*Work required*: Wherever the string "part" appears in the records, return the line that holds it.

# # # #

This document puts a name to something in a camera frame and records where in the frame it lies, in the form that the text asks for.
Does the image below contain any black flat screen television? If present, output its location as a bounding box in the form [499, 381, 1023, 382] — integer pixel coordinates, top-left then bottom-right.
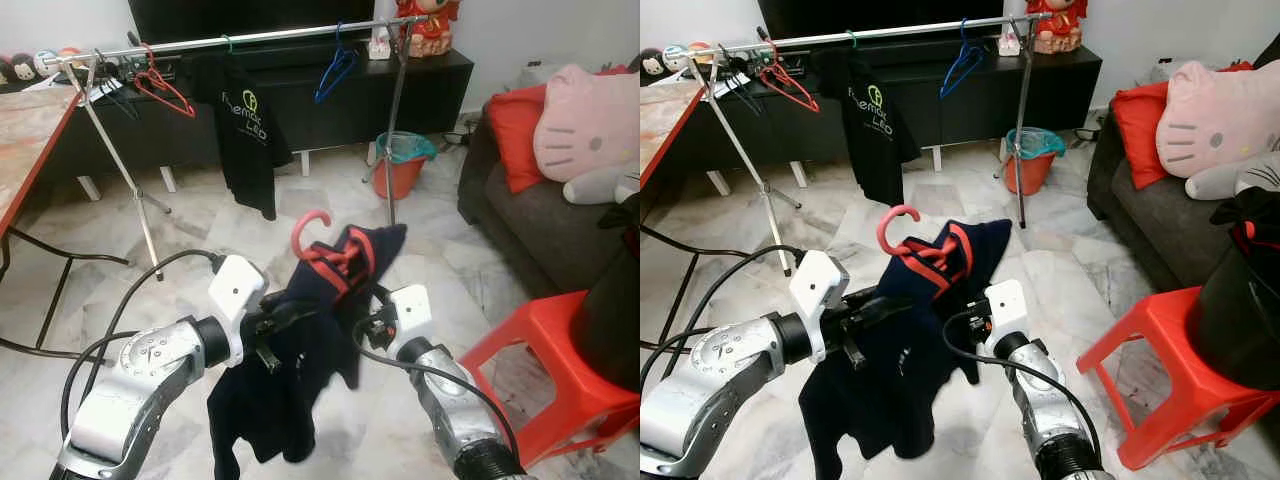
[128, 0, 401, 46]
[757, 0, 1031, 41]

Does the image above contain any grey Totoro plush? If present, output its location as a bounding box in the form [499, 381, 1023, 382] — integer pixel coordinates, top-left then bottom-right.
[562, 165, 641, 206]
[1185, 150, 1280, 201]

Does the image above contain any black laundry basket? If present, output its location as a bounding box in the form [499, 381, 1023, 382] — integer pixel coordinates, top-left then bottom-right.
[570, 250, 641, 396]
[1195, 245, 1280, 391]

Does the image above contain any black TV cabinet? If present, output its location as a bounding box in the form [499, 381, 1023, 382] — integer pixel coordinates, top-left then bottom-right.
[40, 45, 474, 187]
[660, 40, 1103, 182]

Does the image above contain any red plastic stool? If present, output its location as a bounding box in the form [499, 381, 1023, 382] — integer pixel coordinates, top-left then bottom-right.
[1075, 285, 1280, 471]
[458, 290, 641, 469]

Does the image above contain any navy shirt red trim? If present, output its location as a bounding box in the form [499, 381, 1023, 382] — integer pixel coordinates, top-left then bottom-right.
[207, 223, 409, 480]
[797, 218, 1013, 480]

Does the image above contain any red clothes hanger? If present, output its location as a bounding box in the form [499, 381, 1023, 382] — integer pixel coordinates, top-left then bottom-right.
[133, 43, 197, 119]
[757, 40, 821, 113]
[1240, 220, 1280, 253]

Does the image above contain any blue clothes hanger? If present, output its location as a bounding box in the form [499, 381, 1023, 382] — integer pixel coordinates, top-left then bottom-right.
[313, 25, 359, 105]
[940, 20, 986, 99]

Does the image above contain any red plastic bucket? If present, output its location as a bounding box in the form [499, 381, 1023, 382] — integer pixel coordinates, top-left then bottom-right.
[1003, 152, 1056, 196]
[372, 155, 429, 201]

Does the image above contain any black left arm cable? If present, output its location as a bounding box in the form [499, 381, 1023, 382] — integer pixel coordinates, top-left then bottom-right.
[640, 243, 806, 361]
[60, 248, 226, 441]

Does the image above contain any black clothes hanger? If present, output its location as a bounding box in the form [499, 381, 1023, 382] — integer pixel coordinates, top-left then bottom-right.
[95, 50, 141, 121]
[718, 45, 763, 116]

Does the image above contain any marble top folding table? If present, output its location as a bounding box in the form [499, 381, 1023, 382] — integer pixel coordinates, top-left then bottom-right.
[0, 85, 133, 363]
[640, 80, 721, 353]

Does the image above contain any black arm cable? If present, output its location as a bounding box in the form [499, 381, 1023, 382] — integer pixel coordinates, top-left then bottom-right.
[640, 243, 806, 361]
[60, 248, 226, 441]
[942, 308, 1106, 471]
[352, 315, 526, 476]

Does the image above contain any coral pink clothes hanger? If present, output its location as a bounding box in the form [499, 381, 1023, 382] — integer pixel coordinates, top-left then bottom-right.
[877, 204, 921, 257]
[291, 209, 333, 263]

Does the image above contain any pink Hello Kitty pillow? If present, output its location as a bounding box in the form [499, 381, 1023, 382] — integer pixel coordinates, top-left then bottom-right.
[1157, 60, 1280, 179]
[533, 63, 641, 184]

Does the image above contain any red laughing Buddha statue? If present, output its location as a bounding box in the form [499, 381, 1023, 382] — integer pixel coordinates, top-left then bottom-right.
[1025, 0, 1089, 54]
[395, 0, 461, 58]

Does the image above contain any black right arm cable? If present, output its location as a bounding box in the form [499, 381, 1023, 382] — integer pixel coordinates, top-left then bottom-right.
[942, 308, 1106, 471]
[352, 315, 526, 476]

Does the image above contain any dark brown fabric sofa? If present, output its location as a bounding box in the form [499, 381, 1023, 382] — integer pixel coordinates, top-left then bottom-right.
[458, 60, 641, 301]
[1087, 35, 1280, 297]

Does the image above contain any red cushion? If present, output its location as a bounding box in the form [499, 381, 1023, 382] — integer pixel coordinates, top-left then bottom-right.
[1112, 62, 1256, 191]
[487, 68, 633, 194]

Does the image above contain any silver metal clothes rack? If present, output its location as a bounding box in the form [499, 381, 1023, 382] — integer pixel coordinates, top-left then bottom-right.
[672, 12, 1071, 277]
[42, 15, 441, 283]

# # # #

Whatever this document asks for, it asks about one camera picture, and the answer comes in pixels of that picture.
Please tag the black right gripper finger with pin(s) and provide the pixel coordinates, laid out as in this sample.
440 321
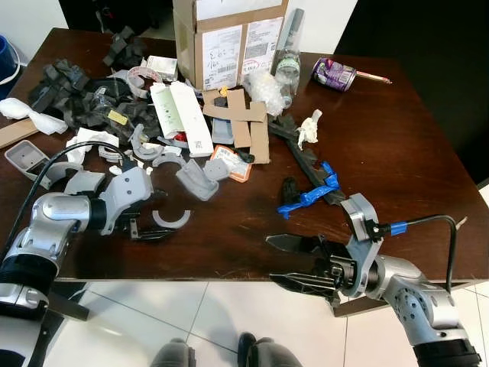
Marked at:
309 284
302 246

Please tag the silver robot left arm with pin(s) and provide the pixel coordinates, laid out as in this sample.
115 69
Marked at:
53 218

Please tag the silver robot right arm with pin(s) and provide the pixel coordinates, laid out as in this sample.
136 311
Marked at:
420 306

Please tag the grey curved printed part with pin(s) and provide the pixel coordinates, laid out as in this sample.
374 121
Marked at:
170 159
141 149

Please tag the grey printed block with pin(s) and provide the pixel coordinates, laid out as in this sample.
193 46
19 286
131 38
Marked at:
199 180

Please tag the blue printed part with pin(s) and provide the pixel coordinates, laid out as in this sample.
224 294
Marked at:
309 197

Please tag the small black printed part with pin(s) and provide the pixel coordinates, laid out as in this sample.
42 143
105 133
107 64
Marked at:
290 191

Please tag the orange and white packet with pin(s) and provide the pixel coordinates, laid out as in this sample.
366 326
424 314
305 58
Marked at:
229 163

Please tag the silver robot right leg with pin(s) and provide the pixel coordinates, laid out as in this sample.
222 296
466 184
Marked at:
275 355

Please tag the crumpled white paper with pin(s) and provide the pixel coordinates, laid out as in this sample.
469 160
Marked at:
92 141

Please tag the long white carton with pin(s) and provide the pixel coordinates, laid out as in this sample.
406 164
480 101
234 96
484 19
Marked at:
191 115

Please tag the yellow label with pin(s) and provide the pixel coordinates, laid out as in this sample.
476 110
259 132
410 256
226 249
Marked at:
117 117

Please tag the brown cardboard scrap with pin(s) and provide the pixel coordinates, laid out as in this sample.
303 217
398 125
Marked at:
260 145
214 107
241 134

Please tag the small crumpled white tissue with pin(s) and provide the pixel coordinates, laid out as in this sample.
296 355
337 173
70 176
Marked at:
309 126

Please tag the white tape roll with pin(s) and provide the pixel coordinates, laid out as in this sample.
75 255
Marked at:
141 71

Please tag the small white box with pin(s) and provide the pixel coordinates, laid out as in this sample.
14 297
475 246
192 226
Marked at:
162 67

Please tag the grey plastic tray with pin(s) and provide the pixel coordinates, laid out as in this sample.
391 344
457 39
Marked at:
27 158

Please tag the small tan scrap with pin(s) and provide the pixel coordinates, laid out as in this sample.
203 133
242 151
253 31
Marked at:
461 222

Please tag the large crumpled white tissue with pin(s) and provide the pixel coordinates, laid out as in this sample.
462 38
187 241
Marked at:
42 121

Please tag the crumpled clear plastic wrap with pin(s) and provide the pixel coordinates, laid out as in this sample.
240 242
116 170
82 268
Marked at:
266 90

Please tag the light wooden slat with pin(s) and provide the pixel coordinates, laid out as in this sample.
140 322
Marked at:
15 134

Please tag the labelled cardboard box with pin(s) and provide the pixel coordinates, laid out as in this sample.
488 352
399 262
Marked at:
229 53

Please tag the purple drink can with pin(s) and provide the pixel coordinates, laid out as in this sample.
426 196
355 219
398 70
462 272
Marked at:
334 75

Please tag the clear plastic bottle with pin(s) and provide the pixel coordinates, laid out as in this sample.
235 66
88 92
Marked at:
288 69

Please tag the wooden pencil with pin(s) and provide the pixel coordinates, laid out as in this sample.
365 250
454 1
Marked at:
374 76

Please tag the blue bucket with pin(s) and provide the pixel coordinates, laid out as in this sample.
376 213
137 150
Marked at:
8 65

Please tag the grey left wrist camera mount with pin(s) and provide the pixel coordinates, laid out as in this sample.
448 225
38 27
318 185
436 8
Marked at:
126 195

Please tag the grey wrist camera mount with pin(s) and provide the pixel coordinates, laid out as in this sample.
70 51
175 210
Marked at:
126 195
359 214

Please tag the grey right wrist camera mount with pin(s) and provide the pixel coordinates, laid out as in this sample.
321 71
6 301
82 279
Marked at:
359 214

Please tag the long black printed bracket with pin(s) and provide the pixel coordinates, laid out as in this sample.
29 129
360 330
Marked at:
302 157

# # # #

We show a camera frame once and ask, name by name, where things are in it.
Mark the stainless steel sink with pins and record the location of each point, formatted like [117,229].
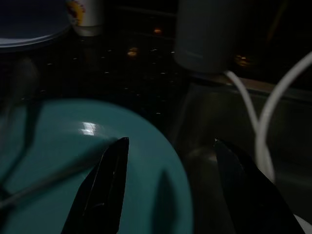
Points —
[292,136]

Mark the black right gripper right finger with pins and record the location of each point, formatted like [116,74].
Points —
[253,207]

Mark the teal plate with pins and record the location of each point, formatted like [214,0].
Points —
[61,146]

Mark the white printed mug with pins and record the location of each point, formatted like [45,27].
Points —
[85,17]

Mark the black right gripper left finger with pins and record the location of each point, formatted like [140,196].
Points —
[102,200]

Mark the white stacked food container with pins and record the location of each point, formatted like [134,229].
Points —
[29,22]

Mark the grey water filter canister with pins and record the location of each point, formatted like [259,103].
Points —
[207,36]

# # # #

*Answer to the exercise*:
Please tag the grey curved printed part with pin(s) and provide the pixel coordinates, laid out as in this sample.
Please tag the blue printed part with pin(s) and provide the pixel coordinates, laid out as in this sample.
Please tag the small black printed part with pin(s) and provide the pixel coordinates, laid out as in this sample.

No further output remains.